The propeptide of prohormone convertase PC2 acts as a transferable aggregation and membrane-association signal.

Prohormone convertase 2 (PC2) is a subtilisin-like protease involved in the intracellular processing of prohormones and proneuropeptides. Like its substrates, it is synthesised as a prepropeptide which undergoes proteolysis during transit through the regulated secretory pathway. Previous studies have shown that aggregation and membrane association of proPC2 occurs in a calcium-dependent and pH-dependent manner and that the pro-region of PC2 may be involved in this process. These events may be involved in the sorting of proteins to the regulated secretory pathway.
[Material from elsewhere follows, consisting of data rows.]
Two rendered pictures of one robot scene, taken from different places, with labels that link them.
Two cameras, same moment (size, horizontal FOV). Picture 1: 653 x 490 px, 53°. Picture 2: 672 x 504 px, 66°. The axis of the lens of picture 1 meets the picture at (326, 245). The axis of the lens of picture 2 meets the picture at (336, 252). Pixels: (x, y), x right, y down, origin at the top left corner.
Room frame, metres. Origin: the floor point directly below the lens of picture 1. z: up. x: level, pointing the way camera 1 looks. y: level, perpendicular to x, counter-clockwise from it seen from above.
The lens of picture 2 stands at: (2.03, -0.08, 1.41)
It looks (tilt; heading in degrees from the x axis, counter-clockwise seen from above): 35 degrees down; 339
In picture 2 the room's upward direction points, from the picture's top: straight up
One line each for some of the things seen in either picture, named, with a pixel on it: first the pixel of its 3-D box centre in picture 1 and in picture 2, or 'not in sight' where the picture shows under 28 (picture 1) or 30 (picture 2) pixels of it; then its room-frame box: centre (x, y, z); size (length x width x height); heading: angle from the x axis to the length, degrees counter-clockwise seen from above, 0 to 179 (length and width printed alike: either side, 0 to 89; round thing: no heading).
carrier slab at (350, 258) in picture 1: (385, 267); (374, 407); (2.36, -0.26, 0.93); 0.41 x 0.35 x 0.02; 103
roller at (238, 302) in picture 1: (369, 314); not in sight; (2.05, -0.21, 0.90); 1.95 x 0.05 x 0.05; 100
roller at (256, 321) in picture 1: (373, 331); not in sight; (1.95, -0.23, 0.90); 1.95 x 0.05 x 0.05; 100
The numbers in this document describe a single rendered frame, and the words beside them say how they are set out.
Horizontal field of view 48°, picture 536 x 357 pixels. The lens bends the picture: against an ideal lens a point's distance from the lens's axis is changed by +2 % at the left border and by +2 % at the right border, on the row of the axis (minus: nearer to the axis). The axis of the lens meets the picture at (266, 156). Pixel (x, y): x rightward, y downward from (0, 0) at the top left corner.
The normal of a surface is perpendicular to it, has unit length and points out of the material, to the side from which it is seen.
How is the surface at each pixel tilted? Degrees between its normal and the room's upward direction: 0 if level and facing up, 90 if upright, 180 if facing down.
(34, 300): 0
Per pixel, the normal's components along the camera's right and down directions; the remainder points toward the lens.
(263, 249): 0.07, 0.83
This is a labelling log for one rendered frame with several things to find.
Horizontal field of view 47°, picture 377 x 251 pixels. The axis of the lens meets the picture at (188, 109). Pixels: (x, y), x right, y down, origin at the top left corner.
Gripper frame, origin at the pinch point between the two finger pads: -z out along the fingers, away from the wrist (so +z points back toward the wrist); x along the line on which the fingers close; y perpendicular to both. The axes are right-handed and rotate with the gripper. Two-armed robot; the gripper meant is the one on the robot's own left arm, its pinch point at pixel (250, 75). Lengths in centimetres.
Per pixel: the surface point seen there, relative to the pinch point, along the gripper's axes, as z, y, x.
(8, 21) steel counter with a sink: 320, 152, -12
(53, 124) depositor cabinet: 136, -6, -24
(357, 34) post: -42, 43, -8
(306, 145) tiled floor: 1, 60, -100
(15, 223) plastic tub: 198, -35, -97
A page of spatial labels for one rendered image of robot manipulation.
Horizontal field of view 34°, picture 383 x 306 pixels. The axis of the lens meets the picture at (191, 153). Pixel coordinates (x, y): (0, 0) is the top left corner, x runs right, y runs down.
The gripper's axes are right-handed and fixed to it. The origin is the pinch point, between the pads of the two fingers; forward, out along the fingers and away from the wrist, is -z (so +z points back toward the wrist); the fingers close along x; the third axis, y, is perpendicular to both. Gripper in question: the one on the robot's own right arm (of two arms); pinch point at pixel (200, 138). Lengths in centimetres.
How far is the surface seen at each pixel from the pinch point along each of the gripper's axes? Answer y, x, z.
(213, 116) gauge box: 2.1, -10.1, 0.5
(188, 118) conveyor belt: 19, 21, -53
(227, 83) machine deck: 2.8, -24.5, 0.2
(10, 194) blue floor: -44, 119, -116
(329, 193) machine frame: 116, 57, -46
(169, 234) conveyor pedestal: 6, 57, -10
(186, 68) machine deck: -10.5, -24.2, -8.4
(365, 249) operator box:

To investigate this further, we made a chimeric protein containing both the signal peptide and pro-region of PC2 and the N-terminal part of alpha1-antitrypsin, called pro2alpha1. PC2, alpha1-antitrypsin and pro2alpha1 were compared with regard to their membrane association and aggregation properties using, respectively, sucrose gradient centrifugation after expression in Xenopus oocytes, and an in vitro aggregation assay. The chimeric protein, pro2alpha1, underwent low-pH-dependent aggregation and membrane association similar to wild-type PC2. Membrane association occurred at pH 5.5 in the absence of calcium and at pH 6.0 in the presence of 10 mM calcium but not at pH 6.5 or 7.0. alpha1-antitrypsin, as expected of a constitutively secreted protein, did not aggregate at low pH, nor associate with membranes. Pro2alpha1 thus exhibits the membrane association and aggregation properties of PC2, confirming the role of the pro-region in these processes. A series of deletions were performed within the 84-residue propeptide in order to define the sequences involved. Deletion of amino acids 52-77 reduced aggregation but large deletions in the pro-region had only a minimal effect on membrane association. These data suggest that several regions within the propeptide are important in these events.